WORK INSTRUCTIONS: Please transcribe exactly, and only, the lines of the data below between the line holding "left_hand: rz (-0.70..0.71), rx" and the line holding "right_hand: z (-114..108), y", inclusive.

SUPPLIED INFORMATION:
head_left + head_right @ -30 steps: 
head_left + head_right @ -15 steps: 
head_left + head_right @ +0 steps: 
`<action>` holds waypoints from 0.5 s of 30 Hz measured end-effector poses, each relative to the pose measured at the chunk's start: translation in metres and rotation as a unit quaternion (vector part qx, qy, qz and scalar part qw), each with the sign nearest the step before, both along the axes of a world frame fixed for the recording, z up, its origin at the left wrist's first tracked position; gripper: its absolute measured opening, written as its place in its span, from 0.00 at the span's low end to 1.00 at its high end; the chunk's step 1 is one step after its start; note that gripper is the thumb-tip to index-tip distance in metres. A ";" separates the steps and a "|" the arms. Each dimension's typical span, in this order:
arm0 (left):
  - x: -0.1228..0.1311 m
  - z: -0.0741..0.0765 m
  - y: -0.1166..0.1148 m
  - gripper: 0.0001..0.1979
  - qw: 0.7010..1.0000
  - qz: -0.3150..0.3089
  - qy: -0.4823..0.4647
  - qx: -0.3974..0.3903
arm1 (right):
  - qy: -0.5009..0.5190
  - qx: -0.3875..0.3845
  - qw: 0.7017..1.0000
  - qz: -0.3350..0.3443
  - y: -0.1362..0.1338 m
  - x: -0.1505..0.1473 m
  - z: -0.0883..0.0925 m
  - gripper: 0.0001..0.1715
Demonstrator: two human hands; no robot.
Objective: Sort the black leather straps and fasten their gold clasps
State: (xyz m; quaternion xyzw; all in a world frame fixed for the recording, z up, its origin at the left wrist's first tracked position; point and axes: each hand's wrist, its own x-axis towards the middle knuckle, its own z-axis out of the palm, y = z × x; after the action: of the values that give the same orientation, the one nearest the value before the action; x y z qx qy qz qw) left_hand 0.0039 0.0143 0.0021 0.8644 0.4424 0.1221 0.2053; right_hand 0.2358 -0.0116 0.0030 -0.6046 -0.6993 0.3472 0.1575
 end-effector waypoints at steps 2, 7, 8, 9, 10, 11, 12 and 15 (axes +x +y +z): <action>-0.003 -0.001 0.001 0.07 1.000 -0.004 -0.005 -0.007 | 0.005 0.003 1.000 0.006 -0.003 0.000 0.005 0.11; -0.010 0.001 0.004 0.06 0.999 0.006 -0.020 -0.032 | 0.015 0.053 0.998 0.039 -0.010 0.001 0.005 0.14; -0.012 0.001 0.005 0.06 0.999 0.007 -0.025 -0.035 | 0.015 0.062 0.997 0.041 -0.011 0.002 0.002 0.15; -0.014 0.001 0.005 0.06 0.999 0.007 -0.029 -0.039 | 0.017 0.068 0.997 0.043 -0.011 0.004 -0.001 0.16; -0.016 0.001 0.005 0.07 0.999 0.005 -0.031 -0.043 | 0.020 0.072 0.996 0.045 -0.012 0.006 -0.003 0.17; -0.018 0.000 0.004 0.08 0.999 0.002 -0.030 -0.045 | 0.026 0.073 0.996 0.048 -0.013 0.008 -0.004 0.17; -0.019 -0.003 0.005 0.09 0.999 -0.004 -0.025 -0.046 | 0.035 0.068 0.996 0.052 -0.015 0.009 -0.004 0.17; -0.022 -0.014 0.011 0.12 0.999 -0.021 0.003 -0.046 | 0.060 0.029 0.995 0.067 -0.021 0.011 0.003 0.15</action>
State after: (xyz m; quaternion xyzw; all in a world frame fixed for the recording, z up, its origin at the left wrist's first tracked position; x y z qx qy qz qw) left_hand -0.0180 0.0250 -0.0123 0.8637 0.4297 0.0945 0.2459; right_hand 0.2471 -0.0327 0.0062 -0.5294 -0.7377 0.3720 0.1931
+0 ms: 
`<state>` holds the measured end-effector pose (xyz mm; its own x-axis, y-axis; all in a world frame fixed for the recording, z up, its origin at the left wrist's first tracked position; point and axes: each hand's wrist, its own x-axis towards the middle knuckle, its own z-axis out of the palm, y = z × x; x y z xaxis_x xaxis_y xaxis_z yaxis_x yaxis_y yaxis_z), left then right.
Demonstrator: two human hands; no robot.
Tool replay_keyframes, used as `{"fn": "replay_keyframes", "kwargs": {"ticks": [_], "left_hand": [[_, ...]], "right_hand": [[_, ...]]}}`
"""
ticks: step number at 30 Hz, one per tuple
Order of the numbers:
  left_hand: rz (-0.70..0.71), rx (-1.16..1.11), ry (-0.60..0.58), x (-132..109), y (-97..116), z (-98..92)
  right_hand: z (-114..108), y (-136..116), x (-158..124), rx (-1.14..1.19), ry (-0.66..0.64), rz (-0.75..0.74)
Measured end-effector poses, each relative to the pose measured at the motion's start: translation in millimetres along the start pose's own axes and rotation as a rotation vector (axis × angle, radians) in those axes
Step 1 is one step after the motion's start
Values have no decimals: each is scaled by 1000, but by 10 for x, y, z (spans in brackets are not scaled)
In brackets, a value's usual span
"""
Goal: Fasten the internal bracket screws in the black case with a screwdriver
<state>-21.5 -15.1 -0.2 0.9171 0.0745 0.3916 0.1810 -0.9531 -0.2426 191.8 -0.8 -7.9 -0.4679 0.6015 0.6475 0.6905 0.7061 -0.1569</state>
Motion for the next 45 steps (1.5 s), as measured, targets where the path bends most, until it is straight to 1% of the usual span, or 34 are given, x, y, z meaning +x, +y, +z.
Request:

REPLY TO THE EXERCISE:
  left_hand: rz (-0.70..0.71), rx (-1.16..1.11), ry (-0.60..0.58), x (-132..109), y (-97..116), z (-98..92)
  right_hand: z (-114..108), y (-136..116), x (-158..124), rx (-1.14..1.19), ry (-0.66..0.64), rz (-0.75..0.74)

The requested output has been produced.